TASK BRIEF: Below are several entries. Transcribe exactly those lines that fall from the one with "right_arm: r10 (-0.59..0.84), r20" through the one with "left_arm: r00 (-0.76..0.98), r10", end lines included.

(Dataset excerpts)
-=-=-=-=-
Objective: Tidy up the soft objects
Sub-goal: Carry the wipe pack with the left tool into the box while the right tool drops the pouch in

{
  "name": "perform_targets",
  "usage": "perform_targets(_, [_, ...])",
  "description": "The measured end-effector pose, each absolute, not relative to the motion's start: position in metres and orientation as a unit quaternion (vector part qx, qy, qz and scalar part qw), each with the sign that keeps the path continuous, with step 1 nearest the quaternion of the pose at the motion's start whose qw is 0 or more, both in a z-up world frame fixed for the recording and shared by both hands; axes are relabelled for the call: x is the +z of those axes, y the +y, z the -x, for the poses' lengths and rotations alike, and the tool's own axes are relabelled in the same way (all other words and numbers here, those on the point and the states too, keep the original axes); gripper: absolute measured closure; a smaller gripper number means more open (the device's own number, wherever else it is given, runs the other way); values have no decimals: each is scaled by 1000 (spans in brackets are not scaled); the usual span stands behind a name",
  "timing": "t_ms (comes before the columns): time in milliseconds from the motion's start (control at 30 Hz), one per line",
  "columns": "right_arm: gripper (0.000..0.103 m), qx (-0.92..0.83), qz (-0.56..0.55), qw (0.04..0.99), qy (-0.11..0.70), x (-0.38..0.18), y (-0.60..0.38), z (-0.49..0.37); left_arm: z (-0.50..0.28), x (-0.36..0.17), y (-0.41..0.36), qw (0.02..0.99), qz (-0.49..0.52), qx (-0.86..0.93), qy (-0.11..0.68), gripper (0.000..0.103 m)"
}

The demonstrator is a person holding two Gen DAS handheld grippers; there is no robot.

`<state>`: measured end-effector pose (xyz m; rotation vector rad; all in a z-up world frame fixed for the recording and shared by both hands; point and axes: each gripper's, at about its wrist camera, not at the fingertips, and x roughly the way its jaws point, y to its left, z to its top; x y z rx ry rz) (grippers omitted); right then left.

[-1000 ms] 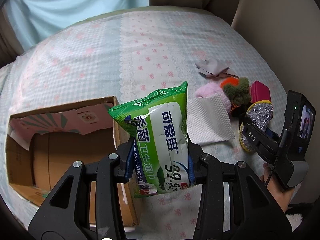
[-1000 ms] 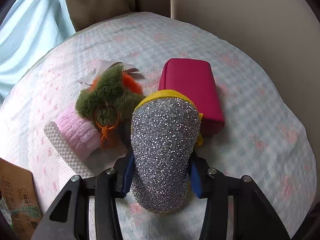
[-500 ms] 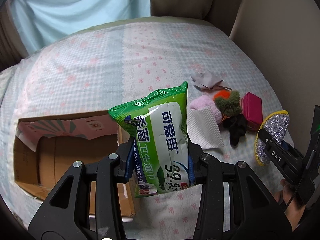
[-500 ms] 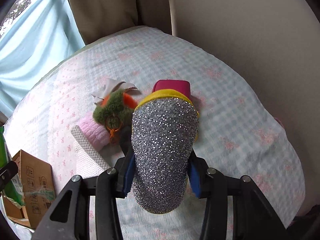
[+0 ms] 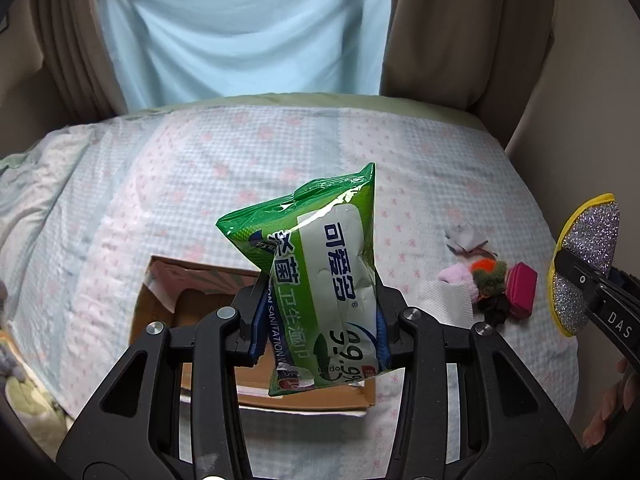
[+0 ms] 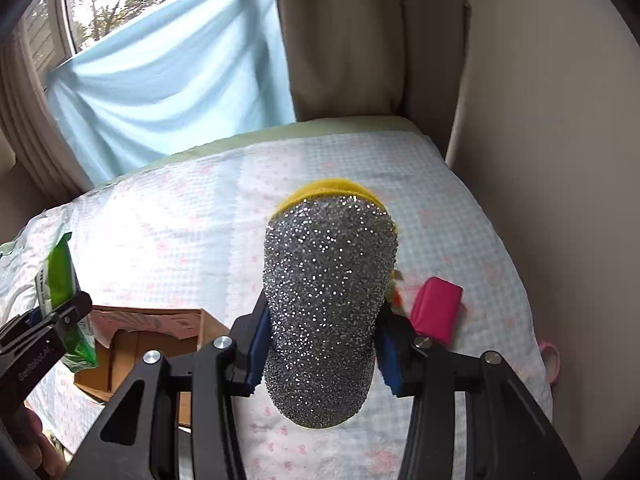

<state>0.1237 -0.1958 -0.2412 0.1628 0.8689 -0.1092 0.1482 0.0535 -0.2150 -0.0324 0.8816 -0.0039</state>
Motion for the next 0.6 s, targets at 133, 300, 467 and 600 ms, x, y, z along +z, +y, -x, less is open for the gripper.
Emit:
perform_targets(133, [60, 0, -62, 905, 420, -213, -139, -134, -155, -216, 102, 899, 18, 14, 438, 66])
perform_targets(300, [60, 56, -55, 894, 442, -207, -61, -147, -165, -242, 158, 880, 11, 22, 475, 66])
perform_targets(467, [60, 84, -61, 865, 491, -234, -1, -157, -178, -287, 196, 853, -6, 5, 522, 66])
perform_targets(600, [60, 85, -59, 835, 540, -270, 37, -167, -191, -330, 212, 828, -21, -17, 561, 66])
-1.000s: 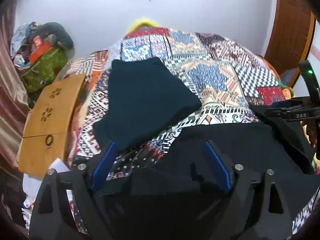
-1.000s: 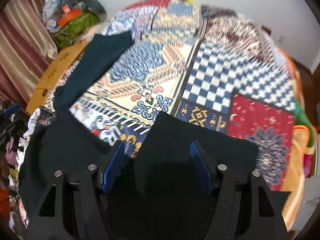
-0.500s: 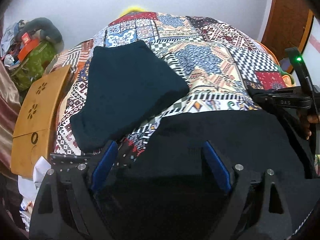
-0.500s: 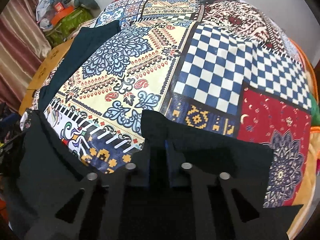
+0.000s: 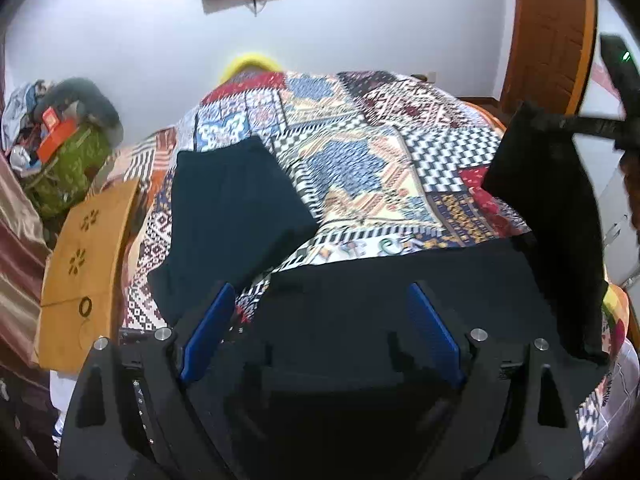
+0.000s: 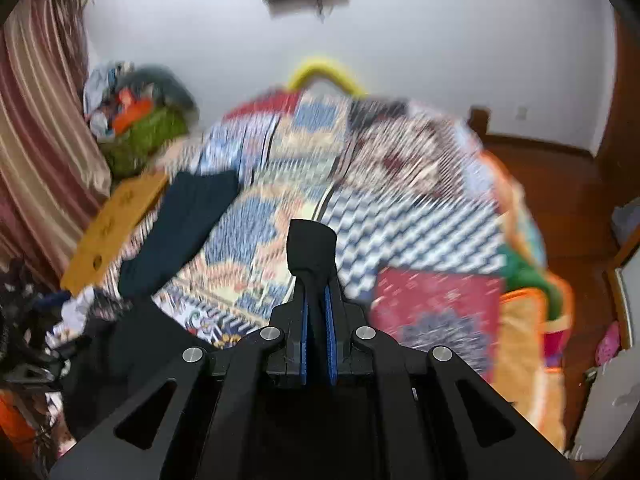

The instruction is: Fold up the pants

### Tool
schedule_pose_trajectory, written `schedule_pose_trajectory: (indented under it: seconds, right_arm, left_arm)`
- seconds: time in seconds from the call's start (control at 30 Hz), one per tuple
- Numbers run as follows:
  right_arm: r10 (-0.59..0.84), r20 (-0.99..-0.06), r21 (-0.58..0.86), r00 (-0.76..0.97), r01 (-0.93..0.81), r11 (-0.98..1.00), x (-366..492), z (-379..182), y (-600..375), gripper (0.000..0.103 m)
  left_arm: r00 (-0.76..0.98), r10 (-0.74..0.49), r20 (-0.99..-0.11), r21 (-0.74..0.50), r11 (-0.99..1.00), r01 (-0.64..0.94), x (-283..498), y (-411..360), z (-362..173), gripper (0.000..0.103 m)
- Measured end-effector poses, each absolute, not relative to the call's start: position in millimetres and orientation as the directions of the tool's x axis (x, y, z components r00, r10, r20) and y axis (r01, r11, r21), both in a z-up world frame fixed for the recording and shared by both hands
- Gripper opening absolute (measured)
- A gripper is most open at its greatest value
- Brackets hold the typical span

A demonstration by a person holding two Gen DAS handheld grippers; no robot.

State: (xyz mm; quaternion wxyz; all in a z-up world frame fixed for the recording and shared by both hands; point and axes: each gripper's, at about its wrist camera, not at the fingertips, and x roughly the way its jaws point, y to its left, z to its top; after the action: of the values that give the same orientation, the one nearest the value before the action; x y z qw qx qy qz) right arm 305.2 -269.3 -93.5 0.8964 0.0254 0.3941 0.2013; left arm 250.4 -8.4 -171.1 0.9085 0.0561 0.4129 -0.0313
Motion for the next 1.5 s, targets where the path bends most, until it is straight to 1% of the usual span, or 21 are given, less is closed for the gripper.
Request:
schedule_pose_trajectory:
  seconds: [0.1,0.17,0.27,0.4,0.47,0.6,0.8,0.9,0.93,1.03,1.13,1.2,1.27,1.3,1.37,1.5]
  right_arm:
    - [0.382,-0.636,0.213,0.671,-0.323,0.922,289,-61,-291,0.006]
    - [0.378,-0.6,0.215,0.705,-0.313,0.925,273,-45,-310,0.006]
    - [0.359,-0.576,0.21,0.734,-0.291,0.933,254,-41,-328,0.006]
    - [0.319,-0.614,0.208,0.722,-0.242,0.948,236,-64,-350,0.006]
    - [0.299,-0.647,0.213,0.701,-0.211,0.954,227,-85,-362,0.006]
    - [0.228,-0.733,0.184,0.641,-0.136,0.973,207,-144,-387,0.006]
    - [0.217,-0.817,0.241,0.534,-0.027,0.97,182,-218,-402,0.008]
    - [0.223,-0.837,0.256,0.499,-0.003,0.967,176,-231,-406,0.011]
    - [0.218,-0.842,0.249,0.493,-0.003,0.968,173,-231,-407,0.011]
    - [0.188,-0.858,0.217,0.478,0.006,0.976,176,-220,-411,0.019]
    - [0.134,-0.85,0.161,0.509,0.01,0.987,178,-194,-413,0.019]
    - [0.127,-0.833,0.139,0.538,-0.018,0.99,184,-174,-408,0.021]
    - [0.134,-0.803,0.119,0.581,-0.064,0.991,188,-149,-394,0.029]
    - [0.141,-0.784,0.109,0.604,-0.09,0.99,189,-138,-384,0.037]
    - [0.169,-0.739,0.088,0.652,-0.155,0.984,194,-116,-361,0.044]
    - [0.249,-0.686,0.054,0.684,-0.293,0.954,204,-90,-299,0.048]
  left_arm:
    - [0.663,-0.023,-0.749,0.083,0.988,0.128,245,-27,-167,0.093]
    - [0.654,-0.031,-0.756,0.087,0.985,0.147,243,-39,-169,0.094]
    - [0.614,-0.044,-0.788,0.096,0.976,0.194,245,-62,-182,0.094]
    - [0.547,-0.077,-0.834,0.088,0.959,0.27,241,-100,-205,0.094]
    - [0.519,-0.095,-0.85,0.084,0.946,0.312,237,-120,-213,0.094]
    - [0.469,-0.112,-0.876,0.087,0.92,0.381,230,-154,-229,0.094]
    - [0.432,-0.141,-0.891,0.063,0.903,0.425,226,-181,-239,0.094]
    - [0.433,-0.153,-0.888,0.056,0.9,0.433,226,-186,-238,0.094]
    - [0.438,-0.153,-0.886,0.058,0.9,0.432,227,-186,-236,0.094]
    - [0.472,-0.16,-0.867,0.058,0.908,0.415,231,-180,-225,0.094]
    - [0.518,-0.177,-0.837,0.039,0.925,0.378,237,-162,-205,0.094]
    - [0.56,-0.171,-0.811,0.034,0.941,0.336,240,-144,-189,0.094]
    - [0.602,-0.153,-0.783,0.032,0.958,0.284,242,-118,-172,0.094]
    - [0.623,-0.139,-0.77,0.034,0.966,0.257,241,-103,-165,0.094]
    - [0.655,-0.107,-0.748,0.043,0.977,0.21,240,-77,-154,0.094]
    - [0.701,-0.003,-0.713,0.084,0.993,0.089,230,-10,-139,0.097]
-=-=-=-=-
SOLUTION TO THIS PROBLEM:
  right_arm: r10 (-0.59..0.84), r20 (-0.99..-0.06), r21 (-0.58..0.86), r00 (-0.76..0.97), r01 (-0.93..0.81), r11 (-0.98..1.00), x (-366..492), z (-379..182), y (-600..375), gripper (0.000..0.103 m)
  left_arm: r00 (-0.76..0.98), r10 (-0.74..0.49), r20 (-0.99..-0.11), r21 (-0.74..0.50), r11 (-0.99..1.00), r01 (-0.64..0.94), x (-283..498), y (-411..360), z (-362..173), gripper (0.000..0.103 m)

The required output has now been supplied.